1. Diagnosa : resiko injuri berhubungan dengan kejang/ psikomotor, disorientasi/


penurunan status mental.
a. Tujuan : safety status (anak terbebas dari injury)
b. Kriteria hasil : tidak terjadi kejang, lidah tidak tergigit, tidak terjadi fraktur.
c. Intervensi:
1. Seizure management
a) Baringkan ditempat yang rata.
b) Bimbing pergerakan untuk mencegah injury.
c) Pasang sudip lidah atau tong spatel yang telah dibungkus kasa diantara gigi
untuk mencegah lidah tergigit.
d) Singkirkan benda-benda disekitar.
e) Hindari penggunaan restrain.
f) Temani klien saat kejang.
2. Seizure precaution
a) Atur tempat tidur yang rendah
b) Pertahankan bantalan lunak pada penghalang tempat tidur.
c) Sediakan suction disamping tempat tidur.
d) Sediakan ambubag dismaping tempat tidur.
e) Beritahu pasien atau keluarga tentang faktor pencetus kejang dan faktor
resiko yang meningkatkan injuri dan bagaimana cara menguranginya.
f) Intruksikan pada keluarga untuk sedia obat antipiretik dan antikonvulsan
sesuai dengan resep dokter.

2. Diagnosa : Hipertermi berhubungan dengan proses penyakitnya, dehidrasi.


a. Tujuan : hipertermi teratasi, terjadi keseimbangan antara produksi panas dan
kehilangan panas.
b. Kriteria hasil : suhu tubuh dalam rentang: 36,5 -37oc, kulit tidak kemerahan.
c. Intervensi :
1. Monitoring vital sign
a) Monitor tekanan darah, nadi, suhu dan status pernafasan.
b) Pertahankan secara berkesinambungan monitoring suhu tubuh.
c) Monitoring warna kulit, suhu dan kelembutan.
d) Monitoring adanya sianosis perifer.
e) Identifikasi dari penyebab perubahan vital sign.
2. Penanganan demam
a) Berikan antipiretik jika diperlukan.
b) Buka pakaian sampai hanya tinggal celana dalamnya saja. Pastikan klien
memperoleh banyak udara segar tanpa menjadi kedinginan.
c) Berikan tapid sponge bed dengan air hangat.
d) Berikan intake cairan yang adekuat.
e) Berikan oksigen jika diperlukan.

3. Diagnosa : Resiko kejang berulang berhubungan dengan peningkatan suhu tubuh.


a.
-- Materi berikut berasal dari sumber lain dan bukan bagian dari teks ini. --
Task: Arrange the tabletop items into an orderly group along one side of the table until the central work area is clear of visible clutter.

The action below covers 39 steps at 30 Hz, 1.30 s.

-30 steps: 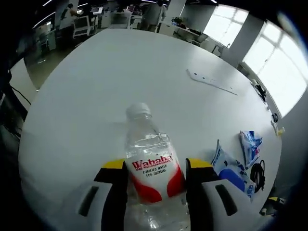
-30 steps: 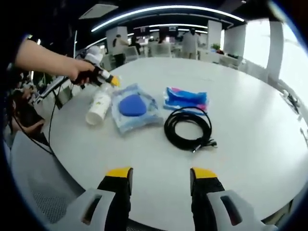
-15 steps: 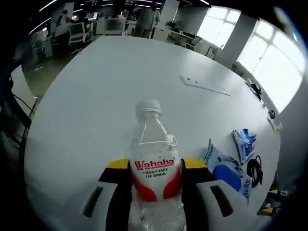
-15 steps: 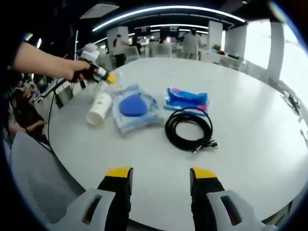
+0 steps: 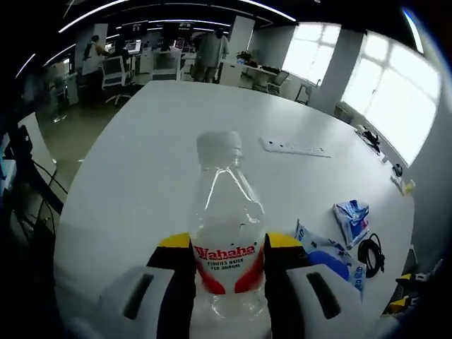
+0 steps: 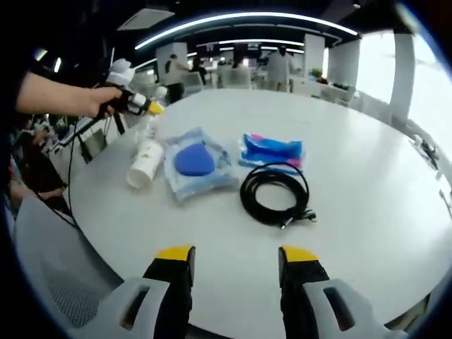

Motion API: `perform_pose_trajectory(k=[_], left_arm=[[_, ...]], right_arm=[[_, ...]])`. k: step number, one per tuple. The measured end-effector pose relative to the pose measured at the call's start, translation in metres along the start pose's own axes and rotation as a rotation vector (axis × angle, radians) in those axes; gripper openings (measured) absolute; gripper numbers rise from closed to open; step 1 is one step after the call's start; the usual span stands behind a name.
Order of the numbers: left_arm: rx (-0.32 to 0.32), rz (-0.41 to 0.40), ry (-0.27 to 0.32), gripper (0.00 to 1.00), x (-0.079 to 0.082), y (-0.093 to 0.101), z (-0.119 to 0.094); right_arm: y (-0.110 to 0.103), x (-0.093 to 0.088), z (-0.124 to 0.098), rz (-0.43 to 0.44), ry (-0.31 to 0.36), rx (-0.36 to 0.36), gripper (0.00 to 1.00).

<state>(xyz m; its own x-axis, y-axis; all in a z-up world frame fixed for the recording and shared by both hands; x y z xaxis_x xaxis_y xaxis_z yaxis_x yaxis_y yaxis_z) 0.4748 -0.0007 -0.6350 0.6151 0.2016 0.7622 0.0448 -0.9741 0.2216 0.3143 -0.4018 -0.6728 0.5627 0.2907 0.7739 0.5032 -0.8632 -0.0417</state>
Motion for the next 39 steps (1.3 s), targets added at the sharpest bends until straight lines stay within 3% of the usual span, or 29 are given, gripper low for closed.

Tujuan : Aktivitas kejang tidak berulang
b. Kriteria hasil : Kejang dapat dikontrol, suhu tubuh kembali normal
c. Intervensi :
1. Kaji faktor pencetus kejang.
Rasional : Untuk memberikan tindakan yang tepat
2. Libatkan keluarga dalam pemberian tindakan pada klien.
Rasional : keluarga sangat penting dalam mendukung proses penyembuhan klien
3. Observasi tanda-tanda vital. Lindungi anak dari trauma.
Rasional : Pemantauan TTV perlu untuk mengetahui perkembangan kondisi
klien, trauma dapat memberikan dapak psikologis bagi klien
4. Berikan kompres dingin pda daerah dahi dan ketiak.